Yaşlanmayla birlikte ciltte ortaya çıkan çizgiler, kırışıklıklar, lekelenmeler ve cildin canlılığını kaybetmesi gibi sorunların tedavisi amacıyla otolog bir tedavi olan fibroblast enjeksiyonundan faydalanılabilir. Cilde enjekte edilen fibroblast hücreleri, nakledildikleri bölgede faaliyete geçer. Kolajen ve elastin üretimini tetikleyerek cilt yapısına bozulan protein yapısının düzenlenmesine katkıda bulunur. Ciltteki yaşlanma belirtilerinin ortadan kaldırılması yoluyla önemli bir anti-aging aktivite gerçekleştirir.
Akne izleri ve nazolabial kıvrım kırışıklıkları gibi yüz kontur deformiteleri cilt görünümünün bozulmasına ve estetik açıdan rahatsızlık hissine yol açarak psikolojik rahatsızlıklara neden olabilir. Yumuşak dokuların büyütülmesi amacıyla uygulanan ana terapötik yaklaşımların başında dermal dolgu maddeleri enjeksiyonu gelir. Dolgu enjeksiyonuna göre otolog bir tedavi olması nedeniyle fibroblast tedavisi daha çok tercih edilir. Fibroblast tedavisinin herhangi bir alerjik reaksiyona neden olması riski yoktur.
Fibroblast Tedavisi Nasıl Yapılır?
Son yılların en çok uygulanan tedavilerinden biri olan fibroblast tedavisi, cilt görünümünün iyileştirilmesi ve cildin sıkılaştırılması için sıklıkla tercih edilir. Laboratuvar ortamında işlemden geçirilip fibroblast süreci başlatıldıktan sonra 4 hafta içinde 100 milyon hücre nakil işlemine hazır hale getirilir.
Steril flakonlar içine alınan fibroblastlar en küçük 26G enjektör kullanılarak ve mezoterapi tekniğiyle çoklu enjeksiyonlar şeklinde uygulanır. Alın, göz çevresi, dudak çevresi, çene, dekolte bölgesi ve eller fibroblast tedavisinin en çok uygulandığı bölgelerdir. Uygulama sıklığı 2 ila 6 hafta olmak üzere hasta özelinde değişmekle birlikte fibroblast tedavisi 3 haftalık kürler şeklinde uygulanır.
Kürlerden her birinde ortalama 30 milyon fibroblast hücresi enjekte edilir. Fibroblast hücreleri dondurulabilir ve istenilen zaman 2. ve 3. doz olarak kullanılmak üzere -196 derecede, buhar fazındaki tanklarda saklanma yoluyla korunabilir.
Uzun süreli etkilere sahip olan fibroblast tedavisinin; hastanın yaşam kalitesi, cilt yapısı, su tüketim miktarı, yaşı, UV ışınlarına maruziyet, stres faktörü, genetik özellikleri, sigara ve alkol kullanıl alışkanlıklarından etkilenmesi mümkündür.
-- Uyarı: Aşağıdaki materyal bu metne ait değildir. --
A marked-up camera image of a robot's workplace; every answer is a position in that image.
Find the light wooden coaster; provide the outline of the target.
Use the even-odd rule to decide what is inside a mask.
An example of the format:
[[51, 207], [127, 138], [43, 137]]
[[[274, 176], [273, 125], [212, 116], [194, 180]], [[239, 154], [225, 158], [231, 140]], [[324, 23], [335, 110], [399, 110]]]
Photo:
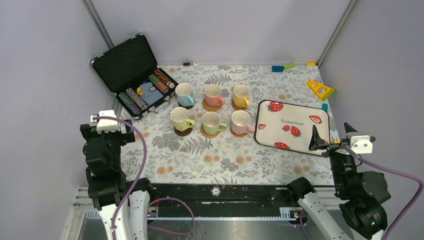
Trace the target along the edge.
[[234, 110], [236, 111], [245, 111], [248, 109], [248, 107], [238, 107], [235, 105], [235, 102], [232, 100], [231, 101], [231, 106], [233, 107]]
[[243, 137], [245, 137], [245, 136], [247, 136], [249, 133], [248, 132], [244, 132], [244, 133], [241, 133], [241, 134], [237, 134], [236, 132], [234, 132], [233, 131], [233, 129], [232, 128], [230, 128], [230, 132], [231, 132], [231, 134], [233, 135], [233, 136], [235, 136], [235, 137], [237, 137], [237, 138], [243, 138]]

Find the pink ceramic mug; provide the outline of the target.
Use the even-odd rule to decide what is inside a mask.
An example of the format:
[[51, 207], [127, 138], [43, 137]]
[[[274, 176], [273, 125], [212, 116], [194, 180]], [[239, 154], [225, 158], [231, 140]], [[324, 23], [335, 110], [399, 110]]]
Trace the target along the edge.
[[244, 110], [236, 110], [231, 115], [231, 130], [237, 135], [254, 133], [250, 115]]

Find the dark wooden coaster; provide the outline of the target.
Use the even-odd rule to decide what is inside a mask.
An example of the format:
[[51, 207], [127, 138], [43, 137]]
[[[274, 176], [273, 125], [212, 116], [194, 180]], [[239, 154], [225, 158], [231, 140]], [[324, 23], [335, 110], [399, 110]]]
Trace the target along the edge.
[[186, 105], [183, 105], [181, 102], [178, 102], [178, 106], [179, 106], [179, 107], [185, 108], [185, 109], [187, 109], [187, 110], [189, 110], [189, 109], [193, 108], [193, 107], [194, 107], [194, 105], [195, 105], [195, 102], [194, 102], [194, 103], [191, 103], [191, 102], [190, 102], [190, 104], [186, 104]]
[[186, 130], [184, 130], [184, 131], [180, 131], [180, 130], [178, 130], [177, 128], [173, 128], [174, 129], [174, 132], [178, 135], [178, 136], [180, 136], [180, 137], [185, 137], [185, 136], [188, 136], [191, 132], [192, 132], [192, 130], [193, 130], [193, 128], [187, 128]]

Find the blue handled white mug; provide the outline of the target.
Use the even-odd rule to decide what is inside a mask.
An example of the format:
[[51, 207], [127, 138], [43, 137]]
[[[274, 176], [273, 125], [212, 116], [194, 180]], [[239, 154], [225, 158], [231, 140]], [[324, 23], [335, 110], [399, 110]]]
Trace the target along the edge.
[[193, 88], [188, 83], [180, 83], [175, 88], [175, 94], [178, 102], [182, 105], [189, 105], [190, 103], [196, 103], [193, 97]]

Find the yellow handled mug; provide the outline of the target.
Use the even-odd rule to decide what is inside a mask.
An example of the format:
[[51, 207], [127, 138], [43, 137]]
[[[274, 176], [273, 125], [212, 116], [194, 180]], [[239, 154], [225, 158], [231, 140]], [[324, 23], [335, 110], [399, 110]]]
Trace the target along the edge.
[[246, 85], [240, 84], [233, 89], [233, 103], [237, 108], [248, 108], [250, 106], [249, 101], [250, 88]]

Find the woven rattan coaster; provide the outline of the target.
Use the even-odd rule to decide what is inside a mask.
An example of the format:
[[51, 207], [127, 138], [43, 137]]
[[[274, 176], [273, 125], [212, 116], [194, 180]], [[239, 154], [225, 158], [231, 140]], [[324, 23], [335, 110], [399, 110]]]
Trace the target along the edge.
[[213, 139], [213, 138], [215, 138], [215, 137], [217, 137], [221, 132], [220, 131], [217, 131], [216, 133], [214, 133], [214, 134], [208, 134], [206, 131], [205, 131], [205, 129], [204, 129], [204, 127], [203, 126], [201, 126], [200, 127], [200, 132], [201, 132], [201, 134], [204, 136], [204, 137], [206, 137], [206, 138], [208, 138], [208, 139]]
[[222, 108], [222, 106], [210, 106], [208, 105], [206, 99], [204, 98], [202, 101], [202, 107], [208, 112], [217, 112]]

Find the light green ceramic mug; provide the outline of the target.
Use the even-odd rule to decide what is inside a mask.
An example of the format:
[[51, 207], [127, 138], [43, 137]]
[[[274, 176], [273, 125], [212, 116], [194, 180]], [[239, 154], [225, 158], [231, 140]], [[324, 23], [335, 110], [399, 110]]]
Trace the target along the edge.
[[202, 127], [208, 135], [214, 135], [218, 132], [225, 131], [228, 125], [221, 121], [221, 117], [218, 113], [209, 111], [202, 117]]

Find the pink handled mug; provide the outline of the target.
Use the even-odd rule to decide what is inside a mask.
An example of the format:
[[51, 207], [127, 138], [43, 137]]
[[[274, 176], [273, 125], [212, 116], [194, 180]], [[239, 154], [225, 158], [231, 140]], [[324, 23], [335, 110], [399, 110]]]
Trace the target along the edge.
[[204, 99], [210, 107], [222, 107], [226, 100], [222, 97], [222, 90], [216, 84], [210, 84], [204, 89]]

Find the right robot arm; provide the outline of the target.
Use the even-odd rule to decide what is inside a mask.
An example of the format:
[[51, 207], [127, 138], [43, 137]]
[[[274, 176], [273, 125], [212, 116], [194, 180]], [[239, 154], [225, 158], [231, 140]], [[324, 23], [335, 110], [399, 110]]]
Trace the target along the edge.
[[[342, 217], [358, 240], [380, 240], [388, 227], [387, 213], [382, 204], [391, 198], [388, 184], [381, 172], [359, 172], [355, 160], [373, 151], [376, 138], [359, 132], [344, 123], [346, 137], [339, 143], [326, 143], [317, 127], [312, 127], [308, 149], [321, 150], [330, 160], [335, 196], [344, 202], [339, 205]], [[322, 204], [316, 189], [300, 177], [287, 185], [287, 201], [301, 206], [327, 240], [347, 240], [349, 236]]]

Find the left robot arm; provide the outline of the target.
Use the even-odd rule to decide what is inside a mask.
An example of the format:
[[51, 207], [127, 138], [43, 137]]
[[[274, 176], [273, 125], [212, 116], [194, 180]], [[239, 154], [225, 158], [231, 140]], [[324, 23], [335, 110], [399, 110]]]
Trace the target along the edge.
[[267, 220], [304, 224], [306, 216], [286, 188], [269, 185], [156, 184], [138, 175], [127, 181], [121, 148], [140, 131], [113, 110], [102, 110], [82, 124], [88, 197], [109, 240], [145, 240], [155, 220]]

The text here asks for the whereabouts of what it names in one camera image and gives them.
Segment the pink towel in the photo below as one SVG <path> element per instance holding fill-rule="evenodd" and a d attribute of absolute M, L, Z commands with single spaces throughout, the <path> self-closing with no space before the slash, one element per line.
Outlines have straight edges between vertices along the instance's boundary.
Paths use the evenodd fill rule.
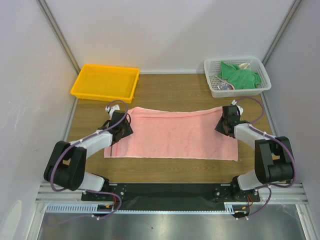
<path fill-rule="evenodd" d="M 215 130 L 221 107 L 192 112 L 134 107 L 128 113 L 133 133 L 106 147 L 105 158 L 238 161 L 238 141 Z"/>

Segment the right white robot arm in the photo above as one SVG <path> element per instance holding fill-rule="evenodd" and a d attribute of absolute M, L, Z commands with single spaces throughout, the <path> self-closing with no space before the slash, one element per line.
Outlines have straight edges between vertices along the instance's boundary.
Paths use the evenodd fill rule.
<path fill-rule="evenodd" d="M 254 170 L 235 176 L 230 183 L 230 196 L 242 201 L 248 194 L 268 185 L 289 188 L 296 180 L 296 166 L 290 140 L 269 135 L 248 121 L 241 120 L 237 105 L 222 107 L 215 130 L 239 140 L 254 150 Z M 287 185 L 279 182 L 290 181 Z"/>

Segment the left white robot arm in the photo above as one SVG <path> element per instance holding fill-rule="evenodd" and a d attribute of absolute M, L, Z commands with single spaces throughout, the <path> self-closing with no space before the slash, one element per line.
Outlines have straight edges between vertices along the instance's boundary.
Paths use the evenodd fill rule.
<path fill-rule="evenodd" d="M 131 117 L 115 110 L 96 132 L 76 141 L 58 141 L 51 153 L 43 177 L 55 192 L 89 190 L 99 200 L 110 195 L 110 187 L 103 177 L 86 172 L 87 159 L 133 134 Z"/>

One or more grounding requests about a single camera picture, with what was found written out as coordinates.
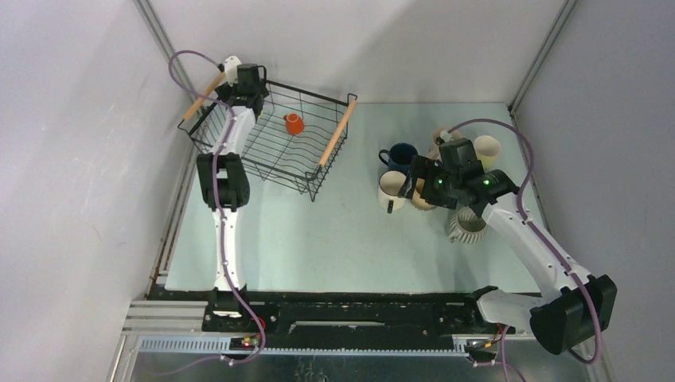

Fibroblast tedavisinden sonra hastalar güneş ışınlarına doğrudan maruz kalmaktan kaçınmalıdır. Hastanın konforunun artması için uygulama günü soğuk kompres yapılması fayda sağlayabilir. Cildinde çeşitli sorunlar bulunan, cilt dokusunun gençleştirilmesi ya da zaman içinde cilt dokusunda oluşan deformasyonların giderilmesini isteyen kişiler fibroblast tedavisinden faydalanabilirler. Kişinin kendi hücreleri kullanılarak uygulanan fibroblast tedavisi, otolog bir tedavi olma özelliğine sahiptir. Bu nedenle fibroblast tedavisinden sonra alerji riski bulunmaz ve fibroblast güvenli bir uygulama olarak öne çıkar.
Fibroblast tedavisinden optimum fayda sağlanması için uygulama yapılan kişinin 30 ila 40 yaş aralığında olması önemli bir avantajdır. Tedavinin sağladığı fayda ve iyileştirici etki çoğunlukla ikinci enjeksiyonun ardından fark edilir bir hal almaya başlar.